The family is not only looking for answers but seeking more activism and awareness for Black women like Taylor. AsThe Post noted, Taylor’s death could have made headlines in the era of the Black Lives Matter movement; however, it has gotten “little attention amid news of the spread of the coronavirus.” While pandemic headlines also contribute to “drowning out news of Taylor’s death,” it added, gender bias plays a factor.

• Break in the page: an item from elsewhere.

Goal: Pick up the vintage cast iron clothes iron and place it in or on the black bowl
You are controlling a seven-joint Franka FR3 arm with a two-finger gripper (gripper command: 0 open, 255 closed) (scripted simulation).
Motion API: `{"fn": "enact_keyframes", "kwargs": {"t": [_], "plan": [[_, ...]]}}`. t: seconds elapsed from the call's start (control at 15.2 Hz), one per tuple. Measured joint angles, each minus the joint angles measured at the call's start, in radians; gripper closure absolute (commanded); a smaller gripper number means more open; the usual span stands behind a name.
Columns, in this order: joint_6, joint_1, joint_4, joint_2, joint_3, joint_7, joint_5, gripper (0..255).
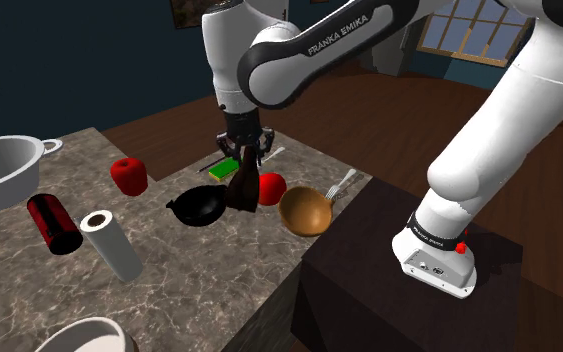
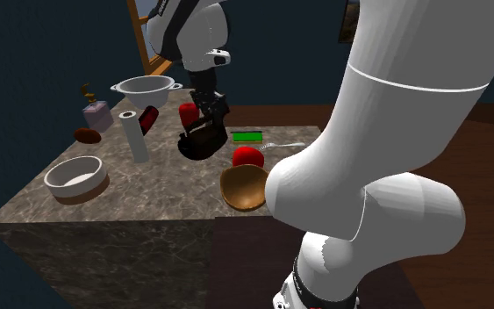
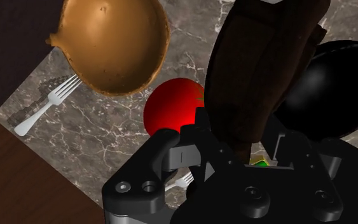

Since Taylor was an EMT on the front lines of the pandemic, her family was more worried about her safety as a healthcare worker amid the novel coronavirus pandemic than her safety in her own home, her mother shared with The Post. “She was an essential worker. She had to go to work,” Palmer said. “She didn’t have a problem with that. […] To not be able to sleep in her own bed without someone busting down her door and taking her life. […] I was just like, ‘Make sure you wash your hands!’”
Crump emphasized that Black women are impacted by and victims of shootings like men; however, due to gender bias, headlines tend to cover male victims more. “They’re killing our sisters just like they’re killing our brothers, but for whatever reason, we have not given our sisters the same attention that we have given to Trayvon Martin, Michael Brown, Stephon Clark, Terence Crutcher, Alton Sterling, Philando Castile, Eric Garner, Laquan McDonald,” Crump told The Post. “Breonna’s name should be known by everybody in America who said those other names, because she was in her own home, doing absolutely nothing wrong.”
This past week, photos and videos of runners are being shared across platforms to remember Ahmaud Arbery, a young Black man brutally murdered by two white men while on a run in his neighborhood. Crump is asking for people to give Taylor’s case the same attention. “If you ran for Ahmaud, you need to stand for Bre,” he said.